Renungan Minggu, 26 Agustus 2018 – HUT Ke-30 GKI
Di tengah ulang tahun GKI yang ke-30 ini adalah penting merenungkan kembali keberadaan GKI di tengah kehidupan berbangsa. Mengapa dalam kehidupan berbangsa? Karena identitas GKI terlihat melalui namanya. GKI menyebut diri sebagai Gereja Kristen Indonesia, bukan Gereja Kristen di Indonesia. Itu berarti GKI mengakui diri sebagai bagian dari bangsa Indonesia yang beragam.
Ditambah lagi kehidupan berbangsa saat ini membutuhkan peran serta anak-anak bangsanya. Hal ini bukan berarti melibatkan gereja dalam politik praktis dalam arti terjun dalam kancah politik. Lebih mendasar dari itu, peran gereja di tengah bangsa ini adalah mendidik umat untuk terlibat dalam politik secara santun, adil, dan beradab.

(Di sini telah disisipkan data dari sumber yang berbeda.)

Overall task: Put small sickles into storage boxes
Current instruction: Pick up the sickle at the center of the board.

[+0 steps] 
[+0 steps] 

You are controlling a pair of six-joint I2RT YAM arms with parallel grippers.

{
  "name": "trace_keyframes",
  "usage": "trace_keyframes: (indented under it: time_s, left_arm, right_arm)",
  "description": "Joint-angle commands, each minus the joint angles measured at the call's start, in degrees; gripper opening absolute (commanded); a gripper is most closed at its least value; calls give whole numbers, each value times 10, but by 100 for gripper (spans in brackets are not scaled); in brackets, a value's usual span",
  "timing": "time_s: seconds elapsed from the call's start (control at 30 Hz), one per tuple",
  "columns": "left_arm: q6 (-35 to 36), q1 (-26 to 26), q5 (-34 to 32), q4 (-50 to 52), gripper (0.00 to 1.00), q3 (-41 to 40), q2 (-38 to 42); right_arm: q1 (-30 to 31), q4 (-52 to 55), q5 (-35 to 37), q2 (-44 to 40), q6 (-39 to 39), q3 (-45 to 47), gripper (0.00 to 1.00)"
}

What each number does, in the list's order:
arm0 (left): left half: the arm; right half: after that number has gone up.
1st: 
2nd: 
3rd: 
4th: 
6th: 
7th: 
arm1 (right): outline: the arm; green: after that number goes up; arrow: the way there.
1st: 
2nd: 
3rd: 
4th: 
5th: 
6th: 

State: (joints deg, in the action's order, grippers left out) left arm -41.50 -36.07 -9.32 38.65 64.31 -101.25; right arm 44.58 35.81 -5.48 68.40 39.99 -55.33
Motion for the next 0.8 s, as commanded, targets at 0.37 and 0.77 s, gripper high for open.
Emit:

Adalah kenyataan yang tak terelakkan, bahwa kerap gereja enggan terlibat dalam dunia politk. GKI sebagai gereja dengan latar belakang suku Tionghoa keturunan seringkali, sedikit atau banyak, alergi terhadap kehidupan politik. Sikap semacam ini tidak datang begitu saja, tetapi berangkat dari pengalaman traumatik yang mungkin dialami orang Kristen keturunan Tionghoa yang kerap disebut double minority ini.
Namun secara apresiatif kita juga memiliki tokoh-tokoh yang berperan dalam kehidupan berbangsa. Sebutlah T.B. Simatupang, Eka Darmaputera, dan nama lain yang keberadaannya turut berdampak dan diperhitungkan dalam aras nasional. Pengalaman ini menunjukkan bahwa GKI, setidaknya secara tidak langsung, telah turut mengambil bagian dalam narasi kehidupan berbangsa.

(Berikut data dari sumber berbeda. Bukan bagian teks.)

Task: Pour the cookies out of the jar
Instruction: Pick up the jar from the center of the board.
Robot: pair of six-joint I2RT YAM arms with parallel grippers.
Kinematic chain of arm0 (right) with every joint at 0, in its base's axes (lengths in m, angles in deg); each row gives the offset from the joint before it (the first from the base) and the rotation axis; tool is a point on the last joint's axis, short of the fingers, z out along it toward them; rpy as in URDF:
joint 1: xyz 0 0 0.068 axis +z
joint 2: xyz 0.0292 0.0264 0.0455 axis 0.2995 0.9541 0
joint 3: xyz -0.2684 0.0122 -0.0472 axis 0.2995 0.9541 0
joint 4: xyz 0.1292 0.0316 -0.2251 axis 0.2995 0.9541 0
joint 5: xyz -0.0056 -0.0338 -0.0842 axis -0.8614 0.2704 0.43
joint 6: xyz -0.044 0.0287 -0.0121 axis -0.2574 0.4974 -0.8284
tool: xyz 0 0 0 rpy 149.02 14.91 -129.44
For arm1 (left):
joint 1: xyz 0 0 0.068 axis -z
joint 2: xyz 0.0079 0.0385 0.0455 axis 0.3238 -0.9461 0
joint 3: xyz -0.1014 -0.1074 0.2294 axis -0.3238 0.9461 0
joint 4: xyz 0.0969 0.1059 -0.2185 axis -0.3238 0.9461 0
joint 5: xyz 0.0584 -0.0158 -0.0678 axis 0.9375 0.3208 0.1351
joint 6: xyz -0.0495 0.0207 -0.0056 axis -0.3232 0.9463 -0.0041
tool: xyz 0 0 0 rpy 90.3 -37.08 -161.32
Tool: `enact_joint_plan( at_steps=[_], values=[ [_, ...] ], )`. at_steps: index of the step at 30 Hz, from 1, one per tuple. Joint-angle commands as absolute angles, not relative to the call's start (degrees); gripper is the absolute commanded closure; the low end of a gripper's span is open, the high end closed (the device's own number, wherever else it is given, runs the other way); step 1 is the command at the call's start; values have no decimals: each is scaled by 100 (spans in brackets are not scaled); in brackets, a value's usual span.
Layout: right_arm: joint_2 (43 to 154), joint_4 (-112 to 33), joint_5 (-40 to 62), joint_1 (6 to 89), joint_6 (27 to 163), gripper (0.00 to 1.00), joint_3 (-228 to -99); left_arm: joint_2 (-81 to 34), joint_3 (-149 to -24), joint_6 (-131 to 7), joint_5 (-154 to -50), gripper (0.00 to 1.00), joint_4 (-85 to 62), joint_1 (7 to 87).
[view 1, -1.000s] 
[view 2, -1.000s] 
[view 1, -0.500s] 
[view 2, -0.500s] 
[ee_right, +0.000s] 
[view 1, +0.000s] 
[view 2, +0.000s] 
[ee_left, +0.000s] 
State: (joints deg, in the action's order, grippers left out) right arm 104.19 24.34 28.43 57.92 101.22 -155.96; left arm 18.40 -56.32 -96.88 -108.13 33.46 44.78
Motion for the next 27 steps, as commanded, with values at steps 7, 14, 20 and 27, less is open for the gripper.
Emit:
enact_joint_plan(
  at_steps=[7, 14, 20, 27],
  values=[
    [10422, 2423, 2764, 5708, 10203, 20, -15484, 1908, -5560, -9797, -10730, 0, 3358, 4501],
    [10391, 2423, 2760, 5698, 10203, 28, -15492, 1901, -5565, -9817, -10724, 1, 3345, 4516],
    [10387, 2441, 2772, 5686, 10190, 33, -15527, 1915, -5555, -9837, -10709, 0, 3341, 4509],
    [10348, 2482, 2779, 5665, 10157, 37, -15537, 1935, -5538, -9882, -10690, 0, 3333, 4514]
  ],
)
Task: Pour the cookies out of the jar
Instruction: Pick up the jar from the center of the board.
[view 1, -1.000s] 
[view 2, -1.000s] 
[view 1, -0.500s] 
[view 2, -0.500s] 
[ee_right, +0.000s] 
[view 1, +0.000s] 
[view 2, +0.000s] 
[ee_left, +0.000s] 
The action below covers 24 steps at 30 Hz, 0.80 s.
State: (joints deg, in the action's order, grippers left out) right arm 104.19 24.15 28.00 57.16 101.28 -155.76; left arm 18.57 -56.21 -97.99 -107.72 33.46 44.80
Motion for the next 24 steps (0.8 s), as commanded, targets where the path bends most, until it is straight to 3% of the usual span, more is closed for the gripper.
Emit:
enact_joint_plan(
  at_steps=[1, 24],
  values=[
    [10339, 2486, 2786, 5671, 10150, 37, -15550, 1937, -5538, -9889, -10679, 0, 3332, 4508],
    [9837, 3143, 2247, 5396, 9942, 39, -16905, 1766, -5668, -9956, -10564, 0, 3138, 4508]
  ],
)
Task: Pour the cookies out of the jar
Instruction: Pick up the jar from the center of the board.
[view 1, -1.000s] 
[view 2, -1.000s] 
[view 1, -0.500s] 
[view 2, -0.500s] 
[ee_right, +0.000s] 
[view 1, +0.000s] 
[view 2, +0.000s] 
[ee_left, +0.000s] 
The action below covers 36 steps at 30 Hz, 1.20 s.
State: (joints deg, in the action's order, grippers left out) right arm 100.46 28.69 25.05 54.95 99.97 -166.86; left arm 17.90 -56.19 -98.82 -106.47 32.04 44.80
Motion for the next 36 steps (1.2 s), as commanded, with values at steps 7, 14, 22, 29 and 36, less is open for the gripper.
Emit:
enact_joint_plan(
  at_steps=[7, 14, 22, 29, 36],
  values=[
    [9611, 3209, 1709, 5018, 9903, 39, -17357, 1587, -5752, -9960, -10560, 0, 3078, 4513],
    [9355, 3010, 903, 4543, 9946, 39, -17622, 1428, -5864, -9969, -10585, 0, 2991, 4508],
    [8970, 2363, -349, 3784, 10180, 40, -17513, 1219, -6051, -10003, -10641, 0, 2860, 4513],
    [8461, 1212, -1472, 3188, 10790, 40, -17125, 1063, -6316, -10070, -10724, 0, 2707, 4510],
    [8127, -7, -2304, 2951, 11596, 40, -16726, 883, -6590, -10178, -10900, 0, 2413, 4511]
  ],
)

Kini peran serta GKI sangat dibutuhkan, untuk menjawab tangisan ibu pertiwi yang tercabik-cabik oleh aksi radikalisme. NKRI tengah digerogoti oleh berbagai kelompok – dengan jubah yang beragam – yang hanya berpikir untuk kelompoknya sendiri. Jika selama ini gereja menghidupi eksklusivitas sendirinya, sudah saat gereja berani keluar untuk menghadirkan perannya.
Peran yang dimainkan bukanlah turun ke jalan menggelar aksi tandingan. Berapa sih jumlah anggota GKI? Peran yang jauh dibutuhkan adalah menghadirkan anggota-anggota jemaat yang siap menghadirkan kasih Tuhan kepada semua orang, khususnya yang terpinggirkan. (Dian Penuntun).